Items listed in a dataset -

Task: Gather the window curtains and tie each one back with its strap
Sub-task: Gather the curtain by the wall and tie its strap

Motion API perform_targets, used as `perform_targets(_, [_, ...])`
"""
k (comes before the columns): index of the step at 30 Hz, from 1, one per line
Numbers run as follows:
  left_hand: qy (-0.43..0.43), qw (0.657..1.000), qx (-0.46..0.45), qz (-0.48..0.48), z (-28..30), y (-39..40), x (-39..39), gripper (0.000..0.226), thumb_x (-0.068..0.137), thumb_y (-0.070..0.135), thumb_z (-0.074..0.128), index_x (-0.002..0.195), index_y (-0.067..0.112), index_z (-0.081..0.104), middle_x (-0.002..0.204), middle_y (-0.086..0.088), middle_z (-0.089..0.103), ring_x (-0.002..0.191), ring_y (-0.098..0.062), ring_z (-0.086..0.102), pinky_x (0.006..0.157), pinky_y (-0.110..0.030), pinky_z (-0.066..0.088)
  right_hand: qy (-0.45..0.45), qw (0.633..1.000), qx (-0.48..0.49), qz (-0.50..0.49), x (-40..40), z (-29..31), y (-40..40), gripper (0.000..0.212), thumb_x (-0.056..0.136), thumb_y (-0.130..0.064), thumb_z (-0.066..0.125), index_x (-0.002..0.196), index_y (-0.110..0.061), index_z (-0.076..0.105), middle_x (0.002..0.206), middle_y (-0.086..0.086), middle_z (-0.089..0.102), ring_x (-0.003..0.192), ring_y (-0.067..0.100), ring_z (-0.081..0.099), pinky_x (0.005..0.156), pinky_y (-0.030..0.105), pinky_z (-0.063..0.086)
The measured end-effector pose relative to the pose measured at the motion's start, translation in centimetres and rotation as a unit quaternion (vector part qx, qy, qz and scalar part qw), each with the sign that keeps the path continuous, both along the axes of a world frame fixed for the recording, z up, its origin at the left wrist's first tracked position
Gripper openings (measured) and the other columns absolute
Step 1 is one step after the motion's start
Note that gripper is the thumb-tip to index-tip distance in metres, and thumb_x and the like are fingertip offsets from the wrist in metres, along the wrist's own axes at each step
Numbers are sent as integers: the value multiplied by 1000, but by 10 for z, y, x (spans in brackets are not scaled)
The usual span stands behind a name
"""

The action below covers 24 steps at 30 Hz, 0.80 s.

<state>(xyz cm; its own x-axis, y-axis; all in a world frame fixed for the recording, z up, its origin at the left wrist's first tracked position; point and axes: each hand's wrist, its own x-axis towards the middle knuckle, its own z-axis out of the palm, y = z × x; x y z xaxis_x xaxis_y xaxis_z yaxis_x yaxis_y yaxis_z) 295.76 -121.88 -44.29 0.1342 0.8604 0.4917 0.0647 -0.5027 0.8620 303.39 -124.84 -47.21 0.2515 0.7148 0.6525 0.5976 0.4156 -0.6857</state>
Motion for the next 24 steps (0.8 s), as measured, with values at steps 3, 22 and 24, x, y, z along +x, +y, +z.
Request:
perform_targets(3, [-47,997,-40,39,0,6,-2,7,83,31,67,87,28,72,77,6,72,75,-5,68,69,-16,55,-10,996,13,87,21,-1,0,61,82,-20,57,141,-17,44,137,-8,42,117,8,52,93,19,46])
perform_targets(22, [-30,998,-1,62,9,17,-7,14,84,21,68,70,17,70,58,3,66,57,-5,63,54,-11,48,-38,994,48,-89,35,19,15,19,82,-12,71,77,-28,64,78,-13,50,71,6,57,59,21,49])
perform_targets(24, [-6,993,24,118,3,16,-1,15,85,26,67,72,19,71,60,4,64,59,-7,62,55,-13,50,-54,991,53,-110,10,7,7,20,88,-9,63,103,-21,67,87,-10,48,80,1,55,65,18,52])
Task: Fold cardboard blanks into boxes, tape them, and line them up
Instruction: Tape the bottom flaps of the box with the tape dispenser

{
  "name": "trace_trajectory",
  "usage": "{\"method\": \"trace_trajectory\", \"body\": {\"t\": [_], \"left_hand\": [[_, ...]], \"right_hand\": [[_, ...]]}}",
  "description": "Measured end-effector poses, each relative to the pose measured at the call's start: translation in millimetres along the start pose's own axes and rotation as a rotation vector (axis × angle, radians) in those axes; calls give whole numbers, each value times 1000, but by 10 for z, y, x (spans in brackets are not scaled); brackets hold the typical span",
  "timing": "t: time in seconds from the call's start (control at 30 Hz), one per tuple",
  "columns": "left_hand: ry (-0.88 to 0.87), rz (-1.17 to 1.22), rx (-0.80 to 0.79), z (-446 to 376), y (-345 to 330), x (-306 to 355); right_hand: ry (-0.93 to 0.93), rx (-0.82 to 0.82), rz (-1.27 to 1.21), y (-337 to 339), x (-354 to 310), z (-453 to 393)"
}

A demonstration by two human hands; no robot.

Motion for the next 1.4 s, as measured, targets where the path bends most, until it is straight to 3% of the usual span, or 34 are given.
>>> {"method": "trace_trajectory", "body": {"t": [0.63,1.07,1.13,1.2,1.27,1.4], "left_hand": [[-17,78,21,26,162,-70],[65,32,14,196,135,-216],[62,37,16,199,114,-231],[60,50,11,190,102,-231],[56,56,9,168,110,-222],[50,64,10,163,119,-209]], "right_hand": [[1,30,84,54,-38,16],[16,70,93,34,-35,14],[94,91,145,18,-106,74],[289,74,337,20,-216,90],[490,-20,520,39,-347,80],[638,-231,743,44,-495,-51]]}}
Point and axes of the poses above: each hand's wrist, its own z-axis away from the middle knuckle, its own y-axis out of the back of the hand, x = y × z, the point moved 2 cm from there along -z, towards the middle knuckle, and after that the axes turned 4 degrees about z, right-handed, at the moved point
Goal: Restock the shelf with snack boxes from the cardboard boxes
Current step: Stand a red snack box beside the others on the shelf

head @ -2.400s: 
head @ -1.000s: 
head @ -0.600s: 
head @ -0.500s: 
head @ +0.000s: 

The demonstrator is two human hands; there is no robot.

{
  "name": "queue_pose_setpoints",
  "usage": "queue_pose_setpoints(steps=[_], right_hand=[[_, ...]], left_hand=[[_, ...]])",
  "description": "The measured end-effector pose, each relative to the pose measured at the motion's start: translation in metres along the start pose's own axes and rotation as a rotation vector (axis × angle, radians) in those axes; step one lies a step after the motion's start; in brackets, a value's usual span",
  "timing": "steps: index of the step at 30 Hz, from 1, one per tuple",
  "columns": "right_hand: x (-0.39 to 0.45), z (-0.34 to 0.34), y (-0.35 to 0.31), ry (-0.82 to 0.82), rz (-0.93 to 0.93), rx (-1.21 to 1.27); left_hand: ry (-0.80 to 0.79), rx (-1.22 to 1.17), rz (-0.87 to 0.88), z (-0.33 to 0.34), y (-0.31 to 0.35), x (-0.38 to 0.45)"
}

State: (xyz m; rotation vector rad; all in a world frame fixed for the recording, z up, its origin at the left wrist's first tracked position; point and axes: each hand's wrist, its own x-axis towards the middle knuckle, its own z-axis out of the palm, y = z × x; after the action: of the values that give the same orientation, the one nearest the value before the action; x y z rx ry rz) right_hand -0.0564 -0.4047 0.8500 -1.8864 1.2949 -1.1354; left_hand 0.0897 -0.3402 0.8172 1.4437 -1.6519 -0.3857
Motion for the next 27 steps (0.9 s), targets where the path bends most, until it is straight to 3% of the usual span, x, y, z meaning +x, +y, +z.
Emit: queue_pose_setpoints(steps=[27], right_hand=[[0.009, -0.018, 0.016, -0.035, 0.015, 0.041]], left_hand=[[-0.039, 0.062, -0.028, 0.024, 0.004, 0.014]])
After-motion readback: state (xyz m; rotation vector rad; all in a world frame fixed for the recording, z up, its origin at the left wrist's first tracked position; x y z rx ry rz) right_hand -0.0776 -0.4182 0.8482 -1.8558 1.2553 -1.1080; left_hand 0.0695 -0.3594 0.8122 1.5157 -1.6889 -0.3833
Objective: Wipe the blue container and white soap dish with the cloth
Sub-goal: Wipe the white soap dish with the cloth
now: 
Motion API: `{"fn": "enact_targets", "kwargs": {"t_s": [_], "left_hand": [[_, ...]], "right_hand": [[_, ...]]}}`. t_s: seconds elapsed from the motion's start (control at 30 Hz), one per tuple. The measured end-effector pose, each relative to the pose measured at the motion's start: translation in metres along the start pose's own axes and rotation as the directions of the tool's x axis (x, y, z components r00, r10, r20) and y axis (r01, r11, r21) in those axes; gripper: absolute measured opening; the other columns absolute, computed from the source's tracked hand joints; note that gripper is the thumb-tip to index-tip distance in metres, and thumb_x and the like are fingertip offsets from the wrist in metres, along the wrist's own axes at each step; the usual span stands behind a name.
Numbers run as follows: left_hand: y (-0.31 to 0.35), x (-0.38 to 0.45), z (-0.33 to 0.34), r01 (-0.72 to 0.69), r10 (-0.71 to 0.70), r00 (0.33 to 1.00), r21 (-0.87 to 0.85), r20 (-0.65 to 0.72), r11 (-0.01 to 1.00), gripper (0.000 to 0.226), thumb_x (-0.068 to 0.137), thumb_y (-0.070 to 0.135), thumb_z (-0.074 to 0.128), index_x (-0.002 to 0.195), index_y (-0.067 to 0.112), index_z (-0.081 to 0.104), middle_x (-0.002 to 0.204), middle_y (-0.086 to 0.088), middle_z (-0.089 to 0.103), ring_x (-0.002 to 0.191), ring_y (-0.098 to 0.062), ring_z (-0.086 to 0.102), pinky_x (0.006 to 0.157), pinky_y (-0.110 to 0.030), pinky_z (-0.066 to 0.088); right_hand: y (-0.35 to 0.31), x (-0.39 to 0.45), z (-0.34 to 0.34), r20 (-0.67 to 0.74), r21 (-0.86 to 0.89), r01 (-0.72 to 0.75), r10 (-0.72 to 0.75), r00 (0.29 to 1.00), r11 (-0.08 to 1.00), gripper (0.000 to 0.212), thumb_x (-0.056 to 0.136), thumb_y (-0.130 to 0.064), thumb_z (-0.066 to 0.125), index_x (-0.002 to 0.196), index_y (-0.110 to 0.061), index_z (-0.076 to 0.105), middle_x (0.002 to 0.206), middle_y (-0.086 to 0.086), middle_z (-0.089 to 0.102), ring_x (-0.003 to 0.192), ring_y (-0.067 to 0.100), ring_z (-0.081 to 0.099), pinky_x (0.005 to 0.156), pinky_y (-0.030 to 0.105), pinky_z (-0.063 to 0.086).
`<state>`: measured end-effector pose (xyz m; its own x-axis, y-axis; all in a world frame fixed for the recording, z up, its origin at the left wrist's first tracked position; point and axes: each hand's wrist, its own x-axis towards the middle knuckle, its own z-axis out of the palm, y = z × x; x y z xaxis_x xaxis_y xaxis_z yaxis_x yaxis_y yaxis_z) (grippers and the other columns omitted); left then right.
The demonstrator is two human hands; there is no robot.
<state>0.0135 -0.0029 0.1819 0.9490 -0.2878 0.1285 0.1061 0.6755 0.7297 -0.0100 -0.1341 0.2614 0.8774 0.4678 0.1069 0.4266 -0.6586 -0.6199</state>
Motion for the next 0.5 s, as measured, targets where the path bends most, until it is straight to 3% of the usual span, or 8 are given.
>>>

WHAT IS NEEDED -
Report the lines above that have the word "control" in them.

WRITTEN ANSWER -
  "timing": "t: time in seconds from the call's start (control at 30 Hz), one per tuple",
Motion API: `{"fn": "enact_targets", "kwargs": {"t_s": [_], "left_hand": [[_, ...]], "right_hand": [[_, ...]]}}`. t_s: seconds elapsed from the motion's start (control at 30 Hz), one per tuple. The measured end-effector pose, each relative to the pose measured at the motion's start: translation in metres along the start pose's own axes and rotation as the directions of the tool's x axis (x, y, z components r00, r10, r20) and y axis (r01, r11, r21) in those axes; gripper: absolute measured opening; the other columns absolute, computed from the source's tracked hand joints; note that gripper is the thumb-tip to index-tip distance in metres, and thumb_x and the like are fingertip offsets from the wrist in metres, along the wrist's own axes at each step; the usual span stands behind a name.

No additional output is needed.